To: Jim Roof who wrote (1021)6/14/1998 6:05:00 PM
From: Stephen How  Read Replies (1) | Respond to of 1432
 
Rule 144 exception for affiliates selling unrestricted securities.

I was surprised to see in the Segall and Waitz 13D establishing the Montgomery Securities margin account (Sept 97) that under foreclosure, the BTIM shares could be sold without regard to the Rule 144 volume limitations.

I understand that you may sell the Additional Securities without regard to the volume limitation under Rule 144 if you institute foreclosure proceedings against my account.

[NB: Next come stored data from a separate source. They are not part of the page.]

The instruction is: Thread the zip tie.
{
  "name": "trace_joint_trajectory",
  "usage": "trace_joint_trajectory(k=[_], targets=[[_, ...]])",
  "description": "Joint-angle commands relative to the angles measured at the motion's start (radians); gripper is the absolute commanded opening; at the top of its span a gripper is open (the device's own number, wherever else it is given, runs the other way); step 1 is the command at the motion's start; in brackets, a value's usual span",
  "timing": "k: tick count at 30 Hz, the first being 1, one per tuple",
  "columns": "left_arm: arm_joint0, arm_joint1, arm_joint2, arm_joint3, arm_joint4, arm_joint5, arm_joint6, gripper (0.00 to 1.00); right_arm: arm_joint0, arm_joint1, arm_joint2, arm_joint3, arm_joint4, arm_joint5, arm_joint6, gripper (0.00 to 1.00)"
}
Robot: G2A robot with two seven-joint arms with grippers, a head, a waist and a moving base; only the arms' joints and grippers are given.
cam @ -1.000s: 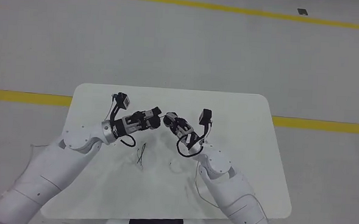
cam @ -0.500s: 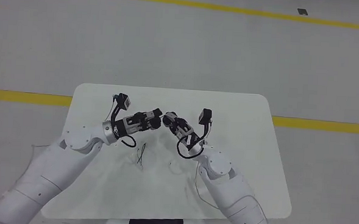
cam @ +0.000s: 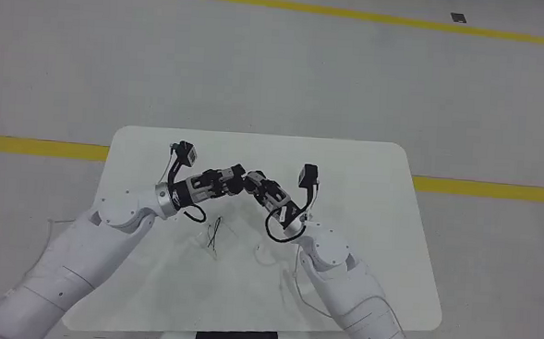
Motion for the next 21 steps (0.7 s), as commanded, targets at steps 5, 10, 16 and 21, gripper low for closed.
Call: trace_joint_trajectory(k=[5, 10, 16, 21], targets=[[0.001, -0.001, -0.003, 0.000, 0.001, 0.002, 0.000, 0.32, -0.004, -0.002, 0.002, 0.000, -0.027, 0.001, -0.010, 0.00], [0.003, -0.001, -0.005, 0.000, 0.003, 0.006, 0.000, 0.31, -0.006, -0.003, 0.003, -0.003, -0.044, -0.004, -0.011, 0.00], [0.004, -0.001, -0.006, 0.001, 0.004, 0.010, -0.003, 0.29, -0.011, -0.004, 0.006, -0.006, -0.048, -0.027, -0.001, 0.00], [0.004, -0.002, -0.006, 0.001, 0.005, 0.011, -0.005, 0.22, -0.014, -0.005, 0.009, -0.007, -0.054, -0.033, 0.006, 0.00]])
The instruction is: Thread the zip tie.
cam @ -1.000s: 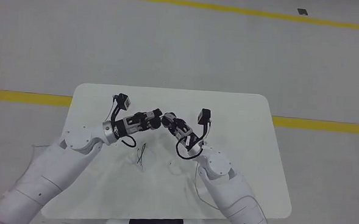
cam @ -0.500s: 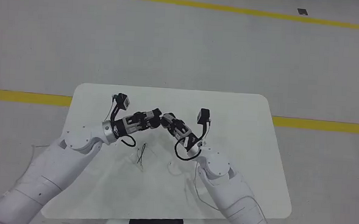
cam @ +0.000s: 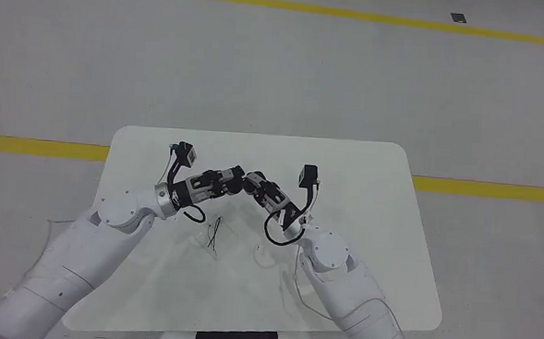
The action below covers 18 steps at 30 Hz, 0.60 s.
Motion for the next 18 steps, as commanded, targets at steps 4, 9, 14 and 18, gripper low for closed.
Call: trace_joint_trajectory(k=[4, 9, 14, 18], targets=[[0.000, -0.001, 0.002, 0.001, 0.001, 0.002, -0.002, 0.17, -0.003, -0.001, 0.003, -0.001, -0.004, -0.004, 0.006, 0.00], [-0.002, -0.003, 0.005, 0.003, 0.003, 0.007, -0.004, 0.11, -0.005, -0.003, 0.005, -0.003, -0.004, -0.012, 0.005, 0.00], [-0.004, -0.004, 0.008, 0.010, 0.003, 0.010, -0.007, 0.00, -0.006, -0.005, 0.007, -0.004, -0.001, -0.020, 0.006, 0.00], [-0.005, -0.005, 0.008, 0.014, 0.002, 0.011, -0.009, 0.00, -0.007, -0.006, 0.008, -0.004, -0.001, -0.024, 0.007, 0.00]])
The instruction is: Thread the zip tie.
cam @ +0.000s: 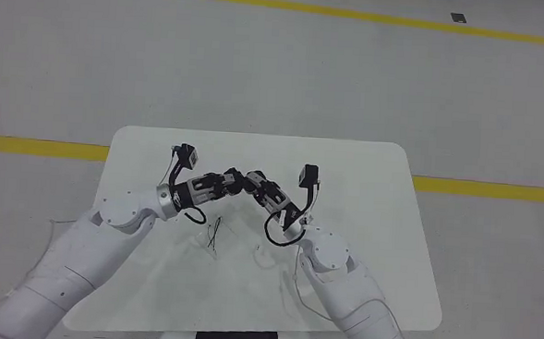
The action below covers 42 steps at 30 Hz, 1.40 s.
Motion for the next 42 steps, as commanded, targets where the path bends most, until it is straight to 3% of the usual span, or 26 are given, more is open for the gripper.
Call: trace_joint_trajectory(k=[1, 5, 6, 7, 9, 11, 13, 16, 23, 28, 29, 31, 33, 36, 42], targets=[[0.000, 0.000, -0.001, 0.002, -0.001, 0.001, 0.000, 0.00, 0.000, 0.000, 0.001, 0.000, -0.001, -0.002, 0.000, 0.00], [0.000, 0.000, -0.003, 0.003, -0.002, -0.001, -0.002, 0.00, -0.002, -0.001, 0.003, -0.002, -0.003, -0.004, 0.002, 0.00], [0.001, 0.000, -0.004, 0.003, -0.002, -0.002, -0.003, 0.00, -0.003, -0.002, 0.004, -0.002, -0.003, -0.003, 0.003, 0.22], [0.001, 0.000, -0.006, 0.002, -0.002, -0.003, -0.003, 0.00, -0.003, -0.002, 0.004, -0.002, -0.002, -0.003, 0.003, 0.30], [0.002, 0.000, -0.007, 0.002, -0.002, -0.004, -0.005, 0.00, -0.004, -0.002, 0.005, -0.002, -0.003, -0.002, 0.005, 0.24], [0.004, 0.001, -0.009, 0.001, -0.002, -0.006, -0.008, 0.00, -0.004, -0.002, 0.006, -0.003, -0.003, -0.001, 0.008, 0.27], [0.005, 0.001, -0.011, 0.001, -0.003, -0.007, -0.011, 0.00, -0.005, -0.003, 0.008, -0.003, -0.004, -0.001, 0.008, 0.40], [0.006, 0.001, -0.012, 0.000, -0.003, -0.009, -0.015, 0.00, -0.007, -0.003, 0.010, -0.004, -0.003, -0.001, 0.008, 0.37], [0.013, 0.003, -0.022, -0.002, -0.013, -0.023, -0.037, 0.00, -0.011, -0.004, 0.021, -0.002, 0.007, -0.005, 0.003, 0.45], [0.012, 0.010, -0.043, 0.014, -0.054, -0.048, -0.145, 0.00, -0.015, 0.001, 0.051, 0.008, 0.087, 0.010, 0.093, 0.48], [0.011, 0.013, -0.049, 0.018, -0.058, -0.051, -0.165, 0.00, -0.013, 0.003, 0.056, 0.011, 0.105, 0.020, 0.128, 0.53], [0.011, 0.018, -0.065, 0.024, -0.068, -0.053, -0.204, 0.00, -0.008, 0.007, 0.070, 0.019, 0.146, 0.034, 0.206, 1.00], [0.012, 0.022, -0.078, 0.024, -0.074, -0.053, -0.242, 0.00, -0.001, 0.012, 0.077, 0.028, 0.173, 0.052, 0.288, 1.00], [0.004, 0.031, -0.087, 0.036, -0.056, -0.036, -0.336, 0.00, -0.001, 0.012, 0.077, 0.028, 0.173, 0.052, 0.288, 1.00], [0.004, 0.031, -0.087, 0.036, -0.056, -0.036, -0.336, 0.00, -0.001, 0.012, 0.077, 0.028, 0.173, 0.052, 0.288, 1.00]])
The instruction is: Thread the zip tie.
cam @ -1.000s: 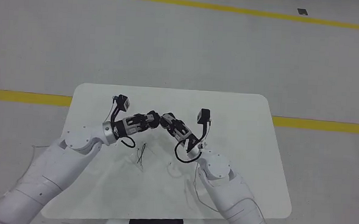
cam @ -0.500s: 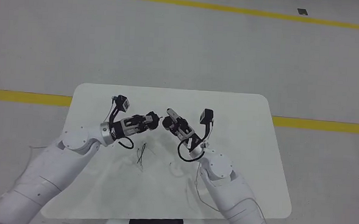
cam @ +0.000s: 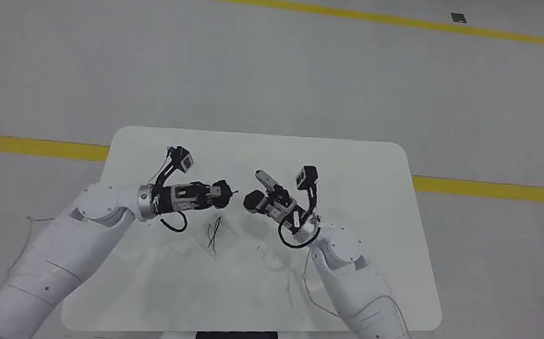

Wow. I was surprised to learn of this mechanism bypassing the volume limitations of Rule 144. What other exemptions are made? Do the insiders/affiliates have to file a 13D upon sale in this foreclosure manner? Is foreclosure a result of a margin call if their heavily margined BTIM shares fall drastically in price?

Further, Mont Sec may not even notify the margin account holder (from the customer agreement in the same 13D):


Montgomery Securities is not obligated to request additional margin from you, and there may be circumstances where Montgomery Securities will liquidate securities and/or other property in your account without notice to you.


I think the margin calls in those accounts could have already happened, especially if they were margined to their max at the peak.